Asked by Anonymous at 9:04 AM on Aug. 12, 2010 in Toddlers (1-2)

This question is closed.
Answers (9)
  • My daughter is 21 months old and has only recently begun sleeping through the night. If your dd sleeps better in bed with you why not start her there if it will help you get more sleep? If you are breastfeeding then when she wakes up you just pop her on and go back to sleep. Keep in mind how short of a time this really is that you get to be with your little one when they are this little. I know having your sleep disturbed is frustrating but try to focus on the extra time it gives you to be with her. The calmer you stay the easier she'll fall back asleep. If you start CIO now she'll feel as if you stopped caring and it may cause issues during the day, she may become very clingy and wake more frequently at night. She needs reassurance and love. They move through this phase and you'll have your nights back. My daughter just finished cutting her eye teeth so that very well may be the issue. *hugs* You are doing great!
    Cassarah

    Answer by Cassarah at 9:14 AM on Aug. 12, 2010

  • Seems like she needs some cio.15 months is a bit much.If shes teething consider a teething necklace or oragel.
    Chrystal_A

    Answer by Chrystal_A at 9:07 AM on Aug. 12, 2010

  • It's a habit and as long as you let her do it she'll continue.
    colethky

    Answer by colethky at 9:10 AM on Aug. 12, 2010

  • I agree w/ everything cassarah said!
    Nyx7

    Answer by Nyx7 at 9:21 AM on Aug. 12, 2010

  • My daughter did that, but my son slept through the night by the time he was 3 months old. My daughter would wake up and lose her pacifier and cry until we found it for her. One suggestion a doctor gave me was to give her a carby snack before bed time (even though one mama on here said that was obviously unhealthy, but it isn't), like a peanut butter sandwich and a little bit of milk. But then eventually we had to just stop coming in there every time she cried. She is 2 1/2 now, never wakes up at night. I agree with the second answer though, it probably is habit on her part.
    crystalhuskey

    Answer by crystalhuskey at 9:18 AM on Aug. 12, 2010

  • FF or BF has nothing to do with this. I've BF 3 children. You have to sleep train your toddler. You've taught her that if she wakes during the night that you'll bring her to your bed. So of course she's going to keep waking and demanding to go to bed with you. That's more pleasant than being in a dark room in her crib all along.

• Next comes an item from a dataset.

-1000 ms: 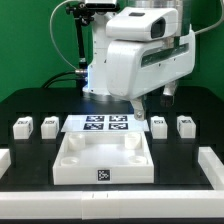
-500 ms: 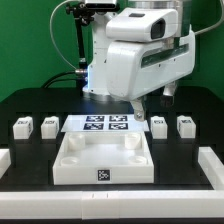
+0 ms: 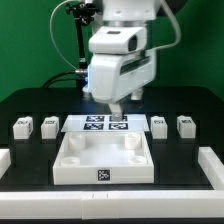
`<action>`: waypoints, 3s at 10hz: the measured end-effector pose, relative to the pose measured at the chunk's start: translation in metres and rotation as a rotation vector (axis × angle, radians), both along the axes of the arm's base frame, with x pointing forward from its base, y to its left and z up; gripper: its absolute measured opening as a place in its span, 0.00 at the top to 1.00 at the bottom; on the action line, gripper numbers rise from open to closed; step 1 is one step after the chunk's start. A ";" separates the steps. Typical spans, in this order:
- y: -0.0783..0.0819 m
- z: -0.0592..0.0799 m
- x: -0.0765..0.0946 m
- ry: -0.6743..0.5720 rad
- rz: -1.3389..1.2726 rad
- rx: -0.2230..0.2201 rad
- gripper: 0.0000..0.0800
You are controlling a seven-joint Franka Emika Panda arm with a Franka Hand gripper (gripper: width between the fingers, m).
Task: Assemble one leg
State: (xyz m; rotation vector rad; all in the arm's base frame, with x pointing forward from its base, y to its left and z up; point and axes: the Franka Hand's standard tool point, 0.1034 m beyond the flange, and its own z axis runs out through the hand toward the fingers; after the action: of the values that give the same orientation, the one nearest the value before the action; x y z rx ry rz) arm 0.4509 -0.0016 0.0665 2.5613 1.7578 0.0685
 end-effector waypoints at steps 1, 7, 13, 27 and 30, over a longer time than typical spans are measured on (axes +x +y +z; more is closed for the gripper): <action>-0.011 -0.012 -0.011 0.000 0.176 -0.006 0.19; -0.022 -0.056 -0.015 0.034 0.480 -0.008 0.20; -0.023 -0.057 -0.016 0.037 0.475 -0.007 0.93; 0.067 -0.056 0.052 -0.055 0.398 0.053 0.93; 0.065 -0.057 0.050 -0.055 0.390 0.061 0.78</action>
Offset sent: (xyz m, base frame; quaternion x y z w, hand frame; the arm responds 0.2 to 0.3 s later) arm 0.0081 0.0084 -0.0432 0.0099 0.0413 -0.2807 0.9588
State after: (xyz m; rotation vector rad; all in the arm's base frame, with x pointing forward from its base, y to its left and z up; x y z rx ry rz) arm 0.5008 0.0635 0.0097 2.1889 2.2361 0.2033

    The two easiest ways to sleep train a baby that old are the long goodbye method and Ferber. The long goodbye is where you sit next to her crib until she falls asleep and move the chair back a little each night until you are at the door. Ferber is going in to soothe (no picking up unless they need a diaper change) with increasing intervals (go in the first time after 3 min, then 5, then 7, and so on until you get to 20 min and then go in every 20 min until they fall asleep.

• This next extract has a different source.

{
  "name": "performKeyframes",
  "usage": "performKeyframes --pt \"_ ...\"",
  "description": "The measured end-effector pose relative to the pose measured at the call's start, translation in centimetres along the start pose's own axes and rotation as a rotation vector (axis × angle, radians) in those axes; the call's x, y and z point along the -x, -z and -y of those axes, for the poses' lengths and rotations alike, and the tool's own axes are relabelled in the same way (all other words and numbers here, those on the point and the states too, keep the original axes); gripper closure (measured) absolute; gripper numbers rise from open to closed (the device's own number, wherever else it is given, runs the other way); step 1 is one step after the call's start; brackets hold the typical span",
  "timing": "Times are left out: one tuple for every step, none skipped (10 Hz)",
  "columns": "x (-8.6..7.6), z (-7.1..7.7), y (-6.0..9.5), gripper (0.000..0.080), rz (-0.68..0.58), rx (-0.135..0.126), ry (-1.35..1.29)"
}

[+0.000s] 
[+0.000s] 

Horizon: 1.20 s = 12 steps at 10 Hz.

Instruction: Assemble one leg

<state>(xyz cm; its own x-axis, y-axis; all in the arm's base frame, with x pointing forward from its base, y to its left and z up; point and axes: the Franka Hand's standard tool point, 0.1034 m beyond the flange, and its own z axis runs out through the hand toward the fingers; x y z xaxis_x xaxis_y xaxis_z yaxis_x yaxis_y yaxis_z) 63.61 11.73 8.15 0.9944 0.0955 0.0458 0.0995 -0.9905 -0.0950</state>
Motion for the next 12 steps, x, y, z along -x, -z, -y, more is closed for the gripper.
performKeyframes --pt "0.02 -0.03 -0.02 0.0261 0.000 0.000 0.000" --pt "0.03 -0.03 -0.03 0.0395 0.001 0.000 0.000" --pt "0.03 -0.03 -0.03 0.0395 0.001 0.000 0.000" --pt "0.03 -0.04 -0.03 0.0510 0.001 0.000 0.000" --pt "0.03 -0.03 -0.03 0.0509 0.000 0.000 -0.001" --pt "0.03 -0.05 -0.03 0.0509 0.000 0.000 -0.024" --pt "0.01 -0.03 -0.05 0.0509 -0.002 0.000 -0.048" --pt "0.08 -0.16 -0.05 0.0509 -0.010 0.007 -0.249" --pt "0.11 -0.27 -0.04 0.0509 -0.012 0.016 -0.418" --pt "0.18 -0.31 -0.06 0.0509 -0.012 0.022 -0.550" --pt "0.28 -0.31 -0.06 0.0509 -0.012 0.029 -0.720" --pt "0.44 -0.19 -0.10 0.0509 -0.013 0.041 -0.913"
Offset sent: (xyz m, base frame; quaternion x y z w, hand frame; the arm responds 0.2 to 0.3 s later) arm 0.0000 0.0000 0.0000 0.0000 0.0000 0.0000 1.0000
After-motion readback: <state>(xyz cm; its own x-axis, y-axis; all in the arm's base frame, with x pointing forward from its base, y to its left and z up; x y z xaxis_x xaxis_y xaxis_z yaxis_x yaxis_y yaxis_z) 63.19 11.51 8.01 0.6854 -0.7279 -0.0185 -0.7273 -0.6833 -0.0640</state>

    Some babies will take a bottle of formula now and then and still nurse but many will not.
    ThrivingMom

    Answer by ThrivingMom at 9:42 AM on Aug. 12, 2010

  • My first woke at least once per night, every night until he was 3. He grew out of it and yours will too. My second is a much better sleeper than his big brother was. I didn't do anything different really (that I know of) with #2 than I did with #1. They just have different personalities. Some kids have a harder time sleeping than others do. Good Luck.
    Krysden

    Answer by Krysden at 9:43 AM on Aug. 12, 2010

  • We love co-sleeping; it was easy to sleep/doze while my daughter nursed, we had the sweet snuggle-bunny with us, it was much less disruptive when she woke at night.
    rkoloms

    Answer by rkoloms at 9:46 PM on Aug. 12, 2010

  • If you are considering using the Ferber method, research it first.